Performs a Kolmogorov-Smirnoff two-sample test (S.J. Welham, N.M. Maclaren & H.R. Simpson).

### Options

`PRINT` = string tokens |
Output required (`test` , `differences` , `ranks` ): `test` gives the test statistic, `differences` gives signed differences, and `ranks` produces the ranks for each sample; default `test` |
---|---|

`GROUPS` = factor |
Defines the groups for a two-sample test if only the `Y1` parameter is specified |

### Parameters

`Y1` = variates |
Identifier of the variate holding the first sample |
---|---|

`Y2` = variates |
Identifier of the variate holding the second sample |

`R1` = variates |
Saves the ranks of the first sample |

`R2` = variates |
Saves the ranks of the second sample |

`STATISTIC` = scalars |
Scalar to save the test statistic (the maximum absolute difference between the cumulative distribution functions) |

`CHISQUARE` = scalars |
Scalar to save the chi-square approximation to the test statistic |

`DIFFERENCES` = variates |
Variate to save the signed differences between the cumulative distribution functions |

### Description

The Kolmogorov-Smirnoff test assesses the similarity between the underlying distributions of the two samples, by comparing their cumulative distribution functions; the test statistic is the maximum absolute difference between the cumulative distribution functions. The samples can either be specified in two separate variates using the parameters `Y1`

and `Y2`

. Alternatively, they can be given in a single variate, with the `GROUPS`

option set to a factor to identify the samples. The `GROUPS`

option is ignored when the `Y2`

parameter is set.

Output from the procedure is controlled by the `PRINT`

option: `test`

prints the relevant test statistic, `differences`

prints the signed differences, and `ranks`

prints a vector of ranks for each of the samples.
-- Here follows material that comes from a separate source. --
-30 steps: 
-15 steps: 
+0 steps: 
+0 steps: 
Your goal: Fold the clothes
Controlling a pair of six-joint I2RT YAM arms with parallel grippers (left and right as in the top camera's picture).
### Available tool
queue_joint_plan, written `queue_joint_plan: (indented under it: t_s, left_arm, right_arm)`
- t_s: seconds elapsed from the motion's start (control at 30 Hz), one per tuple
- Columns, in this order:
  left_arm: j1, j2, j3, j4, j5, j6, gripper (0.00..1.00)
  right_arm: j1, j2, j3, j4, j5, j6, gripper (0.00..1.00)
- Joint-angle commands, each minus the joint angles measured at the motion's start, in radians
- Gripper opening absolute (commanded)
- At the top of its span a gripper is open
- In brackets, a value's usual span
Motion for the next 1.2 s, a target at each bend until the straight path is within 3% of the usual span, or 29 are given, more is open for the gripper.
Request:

The test statistic and its chi-square approximation can be saved using the parameters `STATISTIC`

and `CHISQUARE`

respectively. The parameter `DIFFERENCES`

can be used to save the differences between the cumulative distributions. The `R1`

and `R2`

parameters allow the ranks of the samples to be saved.

Options: `PRINT`

, `GROUPS`

.

Parameters: `Y1`

, `Y2`

, `R1`

, `R2`

, `STATISTIC`

, `CHISQUARE`

, `DIFFERENCES`

.

### Method

The Kolmogorov-Smirnoff two sample test is a test of the null hypothesis that the two samples arise from the same distribution, against the alternative that the underlying distributions are different. The test compares the two empirical cumulative distribution functions in order to try and detect differences in shape of the underlying distributions. The cumulative distribution functions S_{1} and S_{2} are formed by

S* _{k}*(X) = ( number of scores in sample

*k*≤

*X*) / ( size of sample

*k*)

for *k*=1,2; and a suitable set of points *X*. The procedure uses the set of values taken by one or other of the samples, i.e. {*X*: *X* is in `DATA`

}. The maximum absolute difference

*MD* = max( abs { S_{1}(*X*) – S_{2}(*X*) } )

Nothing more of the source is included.